I get almost no alone time. I used to before COVID since I work from home, but now my entire family works from home. Hopefully, that will change this fall, but I’m not holding my masked breath.
So, when my hubby took on the task of moving Kid #2 into her college dorm this past week, I found myself in a happy little cone of silence as Kid #3 and #4 were with their other parent. No one interrupted my thoughts. No locating fridge items sitting in plain view. No arguments over curfews or what’s for dinner. I ate whatever I wanted with reckless abandonment and gave no thought to keeping others alive. It was awesome…until night fell.
It’s amazing how quiet a house is when the only noise being made is the tapping of a keyboard and crunching of Cheez-Its. The familiar sound of a neighbor’s car becomes louder, and the unfamiliar even louder. Rustling tree limbs swoosh the gutters and halt your breath for a moment, as the creaks and pops of a house turning in for the night remind you to check all the locks (again). Every click from an appliance and absurdly loud crash landing of an ice cube alerts you to the fact that you are most definitely, home alone.
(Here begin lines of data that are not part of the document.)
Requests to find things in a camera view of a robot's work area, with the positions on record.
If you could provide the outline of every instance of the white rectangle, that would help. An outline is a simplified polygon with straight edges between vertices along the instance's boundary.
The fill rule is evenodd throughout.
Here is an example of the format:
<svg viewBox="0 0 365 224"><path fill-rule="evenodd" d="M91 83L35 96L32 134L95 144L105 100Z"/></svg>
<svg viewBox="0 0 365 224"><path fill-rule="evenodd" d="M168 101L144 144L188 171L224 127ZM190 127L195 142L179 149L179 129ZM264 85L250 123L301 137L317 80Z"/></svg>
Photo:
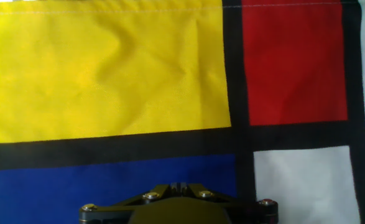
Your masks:
<svg viewBox="0 0 365 224"><path fill-rule="evenodd" d="M360 223L349 147L254 153L257 199L279 204L280 224Z"/></svg>

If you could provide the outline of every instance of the stitching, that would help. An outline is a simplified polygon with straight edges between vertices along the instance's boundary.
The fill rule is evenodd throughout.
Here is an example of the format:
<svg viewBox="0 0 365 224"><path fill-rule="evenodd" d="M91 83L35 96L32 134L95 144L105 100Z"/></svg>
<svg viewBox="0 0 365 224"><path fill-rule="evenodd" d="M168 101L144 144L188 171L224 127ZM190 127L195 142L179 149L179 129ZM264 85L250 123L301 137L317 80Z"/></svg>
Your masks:
<svg viewBox="0 0 365 224"><path fill-rule="evenodd" d="M188 9L154 9L154 10L120 10L120 11L27 11L27 12L0 12L0 16L6 15L23 15L23 14L106 14L106 13L148 13L148 12L175 12L175 11L200 11L212 9L234 9L244 7L279 7L279 6L314 6L314 5L333 5L333 4L358 4L358 2L305 2L291 4L253 4L243 6L214 6L214 7L197 7Z"/></svg>

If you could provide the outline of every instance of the black line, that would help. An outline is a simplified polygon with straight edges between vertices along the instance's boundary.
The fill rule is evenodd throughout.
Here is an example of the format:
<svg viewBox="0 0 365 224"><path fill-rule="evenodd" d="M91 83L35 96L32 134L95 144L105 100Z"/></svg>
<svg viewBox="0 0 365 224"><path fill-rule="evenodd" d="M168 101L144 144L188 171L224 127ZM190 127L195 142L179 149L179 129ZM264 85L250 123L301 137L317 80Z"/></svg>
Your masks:
<svg viewBox="0 0 365 224"><path fill-rule="evenodd" d="M349 148L356 200L365 223L365 115L361 58L360 4L342 4L344 69L348 100Z"/></svg>
<svg viewBox="0 0 365 224"><path fill-rule="evenodd" d="M232 154L231 128L0 144L0 170Z"/></svg>
<svg viewBox="0 0 365 224"><path fill-rule="evenodd" d="M240 0L224 0L223 6L241 6ZM254 154L247 139L249 112L246 74L244 73L243 20L241 7L223 10L223 35L229 113L236 144L236 187L238 197L256 200Z"/></svg>
<svg viewBox="0 0 365 224"><path fill-rule="evenodd" d="M252 173L252 150L344 146L348 144L346 131L347 122L329 122L255 126L251 128L249 137L242 136L233 128L219 128L7 143L0 144L0 170L236 153L236 174L241 181L240 186L247 187L253 184L249 181ZM243 190L241 195L251 195L251 192L252 189Z"/></svg>
<svg viewBox="0 0 365 224"><path fill-rule="evenodd" d="M348 145L348 122L253 126L250 135L254 151L345 146Z"/></svg>

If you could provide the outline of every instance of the mondrian-style fabric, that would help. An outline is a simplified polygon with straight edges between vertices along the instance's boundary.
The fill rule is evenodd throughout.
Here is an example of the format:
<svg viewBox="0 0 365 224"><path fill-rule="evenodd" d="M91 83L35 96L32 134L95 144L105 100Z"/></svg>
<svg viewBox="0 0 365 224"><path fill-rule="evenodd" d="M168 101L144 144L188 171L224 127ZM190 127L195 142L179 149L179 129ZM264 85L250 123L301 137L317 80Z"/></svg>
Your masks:
<svg viewBox="0 0 365 224"><path fill-rule="evenodd" d="M365 223L365 1L0 2L0 224L171 182Z"/></svg>

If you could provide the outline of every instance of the yellow fabric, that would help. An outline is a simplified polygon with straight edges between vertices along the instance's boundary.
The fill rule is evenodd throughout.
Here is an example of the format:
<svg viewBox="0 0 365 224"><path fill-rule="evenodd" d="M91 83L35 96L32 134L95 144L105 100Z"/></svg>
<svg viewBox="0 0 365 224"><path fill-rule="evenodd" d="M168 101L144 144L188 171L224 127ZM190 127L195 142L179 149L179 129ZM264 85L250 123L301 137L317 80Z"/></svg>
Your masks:
<svg viewBox="0 0 365 224"><path fill-rule="evenodd" d="M221 0L0 3L0 142L230 126Z"/></svg>
But for all the noises you hear in a silent house, there’s almost always one that you can’t explain away. And of course, they present themselves right when you’re about to go to bed.
The screeeeeech of metal against metal once is likely a neighbor. But three times?
That’s for sure Krueger.
I was already tired, and him showing up in my backyard meant there’d be no sleeping that night. “One, two, Freddy’s coming for you…”
I texted my BFFs, who were quick to offer up their husbands as sacrificial investigative lambs, but it was late and I was sure my paranoia was just getting the best of me. Still, one can’t be too sure when the setting is ripe for a horror film.
After the adrenaline settled from checking the sliding glass door to my shadowy backyard, it was “not on my watch” time. I cleared the house room by room with my trusty SIG, then barricaded my badass into my bedroom.
And by barricaded, I mean I set a redneck intruder warning system.
Not my best work, but if that door opened those stools were gonna fly. Then I’d have approximately 0.75 seconds to stop screaming, rip off my eye mask and aim for whatever was coming through that door while clenching my night guard.
Pro Travel Tip: This alarm system also works at hotels.
Somewhere around 1 am I fell asleep, and as I awoke the next morning to the sound of the tyrant blue jay that lords over our bird feeders, I peeked out my eye mask to a perfectly intact stool stack.
I sent that pic to my hubby and let him know I survived my night a terror. A night he didn’t even know I was having. And once he stopped laughing, he informed me that before he left, he noticed the metal swing in the backyard needed to be greased again.
Keep it Golden, Girl. Especially when you’re home alone, drink too much wine, and mistake a yard swing for a razor glove-wearing psycho.